O jornalismo e a mídia  procuram trabalhar intervindo diretamente na construção mnemônica de uma sociedade, pautando acontecimentos que desejam destacar e relegando ao esquecimento outros tantos, que em alguns momentos, desejam silenciar. Por outro lado, vale pensar que o jornalismo é uma instituição que trabalha tanto colhendo testemunhos dos personagens e das instituições que estão implicadas nos eventos que narra, mas também se coloca socialmente como testemunha de uma dada temporalidade e contextualidade. Ao optar pelo Rio de Lethe (o rio do esquecimento) em eventos de grande relevância social, a mídia/jornalismo não somente tenta modificar os rumos do presente, mas influir na história e nos rumos do futuro, através das mudanças que pode operar no presente que logo se tornará passado.

Essa conduta depõe contra a ética jornalística e se coloca como gradual influenciadora na suspeição que sofre o jornalismo hoje no Brasil e no mundo. Posicionamentos políticos e revelação dos lugares de fala, são necessários no jornalismo atual, mas isso não deve comprometer a qualidade da cobertura jornalística necessária para que a sociedade se informe sobre os acontecimentos do presente.  A omissão jornalística na cobertura de um fato social de grande abrangência e repercussão se coloca ao lado da desinformação, cujo mercado opera com grande força em nosso país, potencializando a polarização política, pois dá força ao desentendimento pautado em narrativas que focam na opinião, nos valores e nas crenças e não nos fatos, que silenciados passam a sofrer ataques e suspeição.

Como bem nos diz Paul Ricoeur, filósofo francês, quando trata do testemunho em nível individual e que aqui trazemos para o nível midiático, a autenticação do testemunho só será então completa após a resposta em eco daquele que recebe o testemunho e o aceita: o testemunho, a partir desse instante, está não apenas autenticado, ele está acreditado.

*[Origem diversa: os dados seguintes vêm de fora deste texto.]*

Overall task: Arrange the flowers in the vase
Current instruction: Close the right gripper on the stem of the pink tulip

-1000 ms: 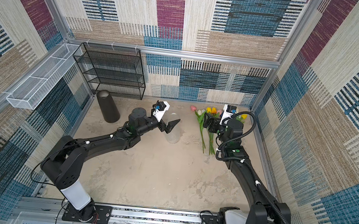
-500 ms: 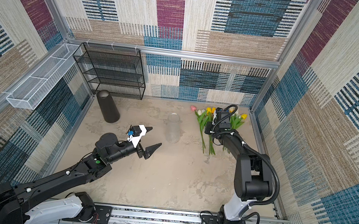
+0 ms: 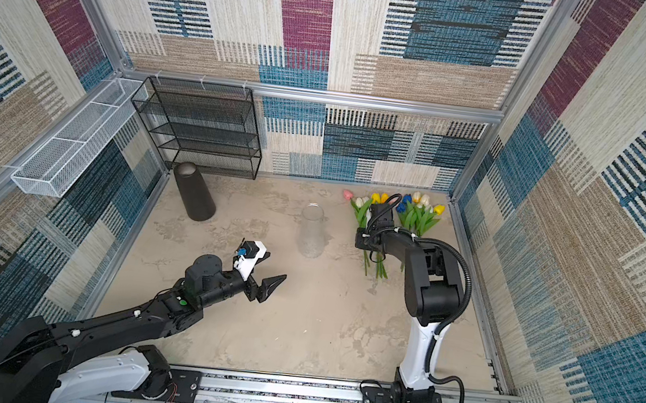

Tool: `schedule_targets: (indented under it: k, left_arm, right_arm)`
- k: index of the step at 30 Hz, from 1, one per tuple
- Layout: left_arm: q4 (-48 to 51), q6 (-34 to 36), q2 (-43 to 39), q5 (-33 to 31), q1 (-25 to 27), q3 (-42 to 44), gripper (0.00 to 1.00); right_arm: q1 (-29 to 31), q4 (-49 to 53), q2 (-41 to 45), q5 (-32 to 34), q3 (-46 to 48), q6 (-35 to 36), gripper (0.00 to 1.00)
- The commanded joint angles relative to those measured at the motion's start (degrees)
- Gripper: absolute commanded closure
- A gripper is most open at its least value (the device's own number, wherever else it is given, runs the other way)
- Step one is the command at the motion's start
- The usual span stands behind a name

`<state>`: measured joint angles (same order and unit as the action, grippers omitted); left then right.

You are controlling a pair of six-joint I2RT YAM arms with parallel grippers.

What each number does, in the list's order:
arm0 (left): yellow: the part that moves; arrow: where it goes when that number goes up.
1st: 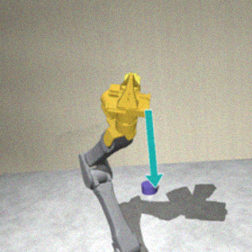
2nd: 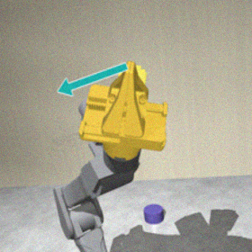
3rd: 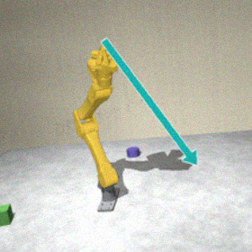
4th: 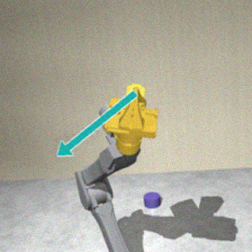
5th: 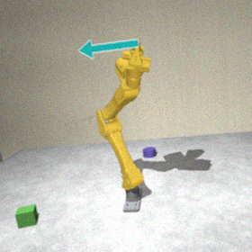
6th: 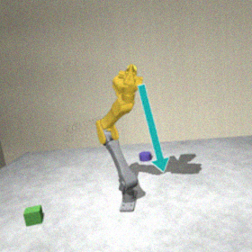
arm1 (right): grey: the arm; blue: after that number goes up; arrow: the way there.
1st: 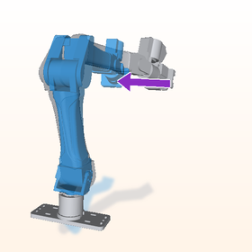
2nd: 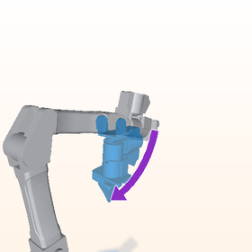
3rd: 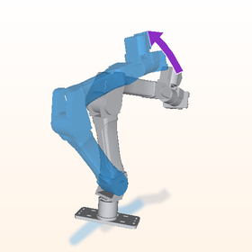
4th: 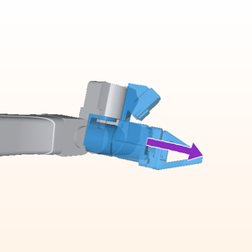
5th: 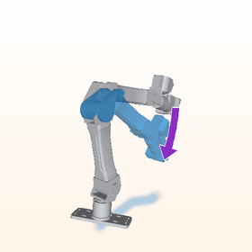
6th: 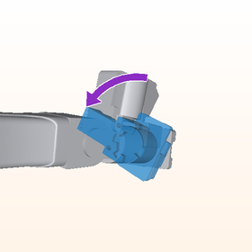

É o credenciamento, enquanto processo em curso, que abre a alternativa da qual partimos entre confiança e suspeita.

A omissão do testemunho histórico por parte da mídia que ainda se mantém credível em certa medida,  depõe contra si mesma e consolida a força da desinformação, cujos players mercadológicos e ideológicos jogam fortemente contra o jornalismo e sugerem aos seus seguidores e em alguns casos, fiéis, que se informem não por meios jornalísticos, mas pelos canais alternativos de comunicação pelas redes sociais e aplicativos de mensagem.

Recentemente, cerca de 10 grandes jornais brasileiros aceitaram veicular um informativo pago por uma associação de médicos do Recife que defendem o tratamento precoce já tão rebatido e condenado pelos cientistas da linha de frente da Covid-19. Tal fato, revela não somente a grande crise entre os regimes de verdade da ciência ( evidência) e da medicina prática (experiência) que incorre em um processo ético considerável e em perda de vidas, mas revela também, e,  sobretudo, a ausência de ética da mídia brasileira que ao receber tal informe, optou pelo comercial e pelo lucro pontual, em detrimento da pauta jornalística de combate efetivo à desinformação.
Dias melhores ao Brasil e ao jornalismo brasileiro!